Do you know what a hyperbole is? This article will help you understand hyperboles using interesting examples…
English is a beautiful language and in order to master the language, one has to be aware of the linguistic nuances and wordplay that are possible in the language. The rules of grammar, the phrases, and the figures of speech are all a part of the ensemble. Before discussing the examples of hyperboles, you should know what a hyperbole is or more importantly, what figures of speech are.
Figure of Speech
A figure of speech or a rhetoric or locution is a word or a single phrase that goes off the straightforward literal language. There are two main categories of figures of speech – the schemes and the tropes. A scheme refers to a figure of speech, which changes the normal arrangement of words in a standard sentence structure. On the other hand, a trope refers to the use of a word or a phrase in a way not intended by its normal signification. Thus, collectively tropes and schemes are referred to as the figures of speech.
Definition of a Hyperbole
Now that we know what figures of speech are, we can get into the details of what a hyperbole is. It is a figure of speech used in the English language. The word hyperbole has its origin in the Greek language and means excess or exaggeration. By definition, a hyperbole is nothing but a trope composed of exaggerated words or ideals used for emphasis. Also described as ‘the implied simile’, hyperbole is a figure of speech in which statements are exaggerated to create an impact and are not supposed to be interpreted literally. They are commonly used in prose as well as poetry. However, although valued in creative writing, hyperboles are avoided in formal writing or business writing.
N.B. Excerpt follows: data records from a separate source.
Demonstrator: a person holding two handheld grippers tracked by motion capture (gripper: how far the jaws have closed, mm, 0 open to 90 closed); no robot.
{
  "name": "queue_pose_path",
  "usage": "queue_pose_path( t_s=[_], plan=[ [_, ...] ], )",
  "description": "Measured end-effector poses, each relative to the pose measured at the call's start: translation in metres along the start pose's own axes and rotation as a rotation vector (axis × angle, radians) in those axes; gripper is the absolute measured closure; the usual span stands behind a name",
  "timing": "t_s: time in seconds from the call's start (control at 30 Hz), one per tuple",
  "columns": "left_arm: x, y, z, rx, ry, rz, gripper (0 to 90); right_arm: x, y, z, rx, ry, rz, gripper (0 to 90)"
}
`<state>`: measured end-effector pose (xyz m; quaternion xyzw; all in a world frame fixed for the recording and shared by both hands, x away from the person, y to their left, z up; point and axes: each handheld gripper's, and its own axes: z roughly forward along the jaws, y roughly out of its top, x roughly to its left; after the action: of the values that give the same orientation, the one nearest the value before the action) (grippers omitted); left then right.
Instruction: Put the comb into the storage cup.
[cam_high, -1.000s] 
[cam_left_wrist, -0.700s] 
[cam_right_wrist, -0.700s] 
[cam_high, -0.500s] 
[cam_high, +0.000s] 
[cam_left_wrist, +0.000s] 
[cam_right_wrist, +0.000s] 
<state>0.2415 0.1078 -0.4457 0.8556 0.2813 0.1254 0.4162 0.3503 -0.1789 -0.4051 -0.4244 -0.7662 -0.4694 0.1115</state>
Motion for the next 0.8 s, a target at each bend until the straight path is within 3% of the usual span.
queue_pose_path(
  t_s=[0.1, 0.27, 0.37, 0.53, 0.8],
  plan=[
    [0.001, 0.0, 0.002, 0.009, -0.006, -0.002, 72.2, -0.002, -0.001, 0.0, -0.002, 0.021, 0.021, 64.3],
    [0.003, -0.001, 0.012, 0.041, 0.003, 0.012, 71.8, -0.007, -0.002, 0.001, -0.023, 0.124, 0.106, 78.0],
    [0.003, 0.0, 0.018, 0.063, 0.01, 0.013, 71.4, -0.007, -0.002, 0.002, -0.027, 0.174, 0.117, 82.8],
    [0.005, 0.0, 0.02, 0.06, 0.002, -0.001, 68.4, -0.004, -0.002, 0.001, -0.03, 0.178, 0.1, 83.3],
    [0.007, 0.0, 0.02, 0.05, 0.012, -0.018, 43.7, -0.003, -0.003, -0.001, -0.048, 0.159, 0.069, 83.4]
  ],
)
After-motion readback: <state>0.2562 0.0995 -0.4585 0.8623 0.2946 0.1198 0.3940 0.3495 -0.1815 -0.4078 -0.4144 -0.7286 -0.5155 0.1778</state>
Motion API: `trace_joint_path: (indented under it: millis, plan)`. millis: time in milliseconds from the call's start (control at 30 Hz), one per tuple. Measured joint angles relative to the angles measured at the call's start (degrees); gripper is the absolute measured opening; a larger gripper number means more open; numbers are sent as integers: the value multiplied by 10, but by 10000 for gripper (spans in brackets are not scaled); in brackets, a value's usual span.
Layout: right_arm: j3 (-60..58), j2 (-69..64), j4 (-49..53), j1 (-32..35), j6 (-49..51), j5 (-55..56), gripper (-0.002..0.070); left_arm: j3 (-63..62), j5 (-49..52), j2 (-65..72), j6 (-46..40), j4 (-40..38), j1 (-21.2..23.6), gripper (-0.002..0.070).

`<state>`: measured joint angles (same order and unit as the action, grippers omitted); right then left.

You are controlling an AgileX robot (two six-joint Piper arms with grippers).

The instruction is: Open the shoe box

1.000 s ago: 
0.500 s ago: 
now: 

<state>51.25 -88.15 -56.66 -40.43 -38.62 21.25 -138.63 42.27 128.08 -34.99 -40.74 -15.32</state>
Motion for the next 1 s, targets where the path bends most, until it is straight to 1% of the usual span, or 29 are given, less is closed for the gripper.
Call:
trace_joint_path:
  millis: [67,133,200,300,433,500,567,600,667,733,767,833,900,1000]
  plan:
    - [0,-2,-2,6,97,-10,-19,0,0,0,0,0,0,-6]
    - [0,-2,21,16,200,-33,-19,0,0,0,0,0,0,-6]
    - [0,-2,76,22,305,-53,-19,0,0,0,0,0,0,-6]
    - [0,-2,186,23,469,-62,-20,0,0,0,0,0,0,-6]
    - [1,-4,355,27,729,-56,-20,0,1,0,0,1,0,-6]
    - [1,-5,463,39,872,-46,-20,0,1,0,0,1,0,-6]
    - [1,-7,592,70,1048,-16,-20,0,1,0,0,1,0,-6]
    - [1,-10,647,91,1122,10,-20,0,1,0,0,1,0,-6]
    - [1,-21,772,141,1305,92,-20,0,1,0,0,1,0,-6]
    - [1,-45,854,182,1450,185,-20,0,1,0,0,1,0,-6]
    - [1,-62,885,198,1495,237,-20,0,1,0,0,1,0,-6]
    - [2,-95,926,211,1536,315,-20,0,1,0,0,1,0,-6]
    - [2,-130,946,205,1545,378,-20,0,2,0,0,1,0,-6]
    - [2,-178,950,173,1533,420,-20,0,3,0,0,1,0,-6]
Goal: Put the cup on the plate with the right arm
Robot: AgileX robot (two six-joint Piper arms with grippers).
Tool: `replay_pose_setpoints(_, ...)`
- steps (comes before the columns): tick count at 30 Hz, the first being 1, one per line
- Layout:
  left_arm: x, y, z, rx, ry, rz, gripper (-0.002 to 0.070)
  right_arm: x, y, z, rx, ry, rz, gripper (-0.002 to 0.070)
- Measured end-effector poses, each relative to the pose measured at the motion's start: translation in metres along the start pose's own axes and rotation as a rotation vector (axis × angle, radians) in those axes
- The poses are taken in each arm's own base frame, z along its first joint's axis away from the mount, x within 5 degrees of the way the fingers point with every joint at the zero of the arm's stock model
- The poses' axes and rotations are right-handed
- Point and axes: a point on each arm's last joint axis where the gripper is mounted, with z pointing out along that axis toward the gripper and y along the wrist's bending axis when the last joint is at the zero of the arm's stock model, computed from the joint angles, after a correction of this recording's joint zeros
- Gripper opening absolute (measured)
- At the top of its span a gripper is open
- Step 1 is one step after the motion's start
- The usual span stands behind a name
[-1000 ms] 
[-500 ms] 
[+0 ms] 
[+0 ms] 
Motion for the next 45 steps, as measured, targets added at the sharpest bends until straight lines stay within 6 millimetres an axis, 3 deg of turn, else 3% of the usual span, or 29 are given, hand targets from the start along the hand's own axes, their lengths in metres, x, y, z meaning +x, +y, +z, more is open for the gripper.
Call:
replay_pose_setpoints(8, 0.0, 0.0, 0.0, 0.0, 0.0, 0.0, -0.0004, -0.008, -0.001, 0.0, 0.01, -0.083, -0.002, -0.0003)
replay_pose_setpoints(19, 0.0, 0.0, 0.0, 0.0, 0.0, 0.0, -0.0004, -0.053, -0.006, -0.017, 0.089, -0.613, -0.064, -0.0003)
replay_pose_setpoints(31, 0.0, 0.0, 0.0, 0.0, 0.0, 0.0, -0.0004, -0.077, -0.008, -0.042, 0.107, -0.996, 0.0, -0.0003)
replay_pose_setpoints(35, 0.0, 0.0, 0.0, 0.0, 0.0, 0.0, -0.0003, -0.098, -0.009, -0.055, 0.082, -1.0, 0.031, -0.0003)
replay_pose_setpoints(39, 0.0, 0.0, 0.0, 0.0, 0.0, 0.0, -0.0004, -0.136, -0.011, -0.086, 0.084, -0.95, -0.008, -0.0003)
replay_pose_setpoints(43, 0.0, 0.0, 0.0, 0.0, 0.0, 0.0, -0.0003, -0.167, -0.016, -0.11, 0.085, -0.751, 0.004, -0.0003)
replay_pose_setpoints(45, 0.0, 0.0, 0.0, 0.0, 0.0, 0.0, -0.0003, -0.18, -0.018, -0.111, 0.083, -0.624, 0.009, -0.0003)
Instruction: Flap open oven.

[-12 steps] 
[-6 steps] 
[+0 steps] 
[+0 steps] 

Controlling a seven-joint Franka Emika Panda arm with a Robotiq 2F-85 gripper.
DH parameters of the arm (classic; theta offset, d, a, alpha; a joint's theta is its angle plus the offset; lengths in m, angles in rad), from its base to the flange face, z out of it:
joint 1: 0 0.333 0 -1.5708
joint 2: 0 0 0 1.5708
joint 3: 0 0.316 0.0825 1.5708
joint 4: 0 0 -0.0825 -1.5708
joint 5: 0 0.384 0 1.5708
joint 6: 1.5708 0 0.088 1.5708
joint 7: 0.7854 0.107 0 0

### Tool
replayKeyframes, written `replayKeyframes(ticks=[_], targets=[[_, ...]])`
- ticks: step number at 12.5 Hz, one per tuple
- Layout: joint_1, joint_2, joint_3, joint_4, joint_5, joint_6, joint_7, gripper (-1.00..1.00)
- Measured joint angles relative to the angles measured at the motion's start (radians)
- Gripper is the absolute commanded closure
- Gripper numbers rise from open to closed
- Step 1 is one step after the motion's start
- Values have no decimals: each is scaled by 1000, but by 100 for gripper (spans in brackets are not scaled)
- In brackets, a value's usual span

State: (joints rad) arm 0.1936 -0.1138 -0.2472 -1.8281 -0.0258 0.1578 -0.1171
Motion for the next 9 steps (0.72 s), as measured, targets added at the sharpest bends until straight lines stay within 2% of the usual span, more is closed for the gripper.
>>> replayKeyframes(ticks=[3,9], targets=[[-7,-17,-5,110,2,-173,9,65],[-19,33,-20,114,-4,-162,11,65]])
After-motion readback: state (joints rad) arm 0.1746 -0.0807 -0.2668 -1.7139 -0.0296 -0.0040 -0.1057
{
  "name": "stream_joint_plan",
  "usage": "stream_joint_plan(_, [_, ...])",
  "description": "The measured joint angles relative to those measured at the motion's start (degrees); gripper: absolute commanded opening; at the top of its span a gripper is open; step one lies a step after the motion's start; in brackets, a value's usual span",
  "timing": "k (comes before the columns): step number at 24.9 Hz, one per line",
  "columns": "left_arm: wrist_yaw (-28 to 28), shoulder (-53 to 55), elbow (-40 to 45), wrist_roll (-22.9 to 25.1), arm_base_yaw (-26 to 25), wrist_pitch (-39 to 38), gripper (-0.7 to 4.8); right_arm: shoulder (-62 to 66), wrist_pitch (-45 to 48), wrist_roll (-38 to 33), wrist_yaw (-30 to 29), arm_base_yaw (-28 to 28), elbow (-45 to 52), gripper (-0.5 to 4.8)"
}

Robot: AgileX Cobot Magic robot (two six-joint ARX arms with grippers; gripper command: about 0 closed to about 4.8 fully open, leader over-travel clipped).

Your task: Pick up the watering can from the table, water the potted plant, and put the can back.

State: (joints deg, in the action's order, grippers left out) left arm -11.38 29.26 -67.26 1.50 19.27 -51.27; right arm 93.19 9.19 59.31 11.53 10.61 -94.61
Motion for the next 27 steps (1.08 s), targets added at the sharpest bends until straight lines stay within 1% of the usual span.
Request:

- ‘Here once the embattled farmers stood,
And fired the shot heard round the world.’ ~ Ralph Waldo Emerson, (The Concord Hymn)
- ‘If thou dost slander her and torture me,
Never pray more; abandon all remorse;
On horror’s head accumulate;
Do deeds to make heaven weep, all earth amazed;
For nothing canst thou to damnation add
Greater than that.’ ~ Shakespeare (Othello)
- ‘I have seen this river so wide it had only one bank.’ – Mark Twain
- My eyes widened at the sight of the mile-high ice cream cones we were having for dessert.
- The movie was so bad that I wanted to gorge my eyes out.
- She’s so fat she could crush a car with her weight.
- Ladies and gentlemen, I’ve been to Vietnam, Iraq, and Afghanistan, and I can say without hyperbole that this is a million times worse than all of them put together. ~ Kent Brockman (The Simpsons)
- These books in your bag weigh a ton.
- I am so tired I could sleep for a year.
- Her brain is the size of peanut.
- He’s got a truckload of money.
- I’m so hungry, I could eat a horse right now.
- I’ll murder her if she doesn’t arrive for the party on time.
- He is older than the hills.
- I’ll go insane if I don’t get to the meeting on time.
- She is as big as an elephant!
- I’m really busy, I am doing like ten million things at the same time.
- She’d die if she didn’t eat a bar of chocolate everyday.
- Bill Gates has enough money to feed an entire continent.
- ‘Give me a thousand kisses, then a hundred, then another thousand, then a second hundred. Then still another thousand, then a hundred.’ ~ Catullus
So, there you go. Now you know everything about hyperboles. Reading prose and poetry and finding out and identifying the various figures of speech from them can be a useful exercise to learn about this kind of speech.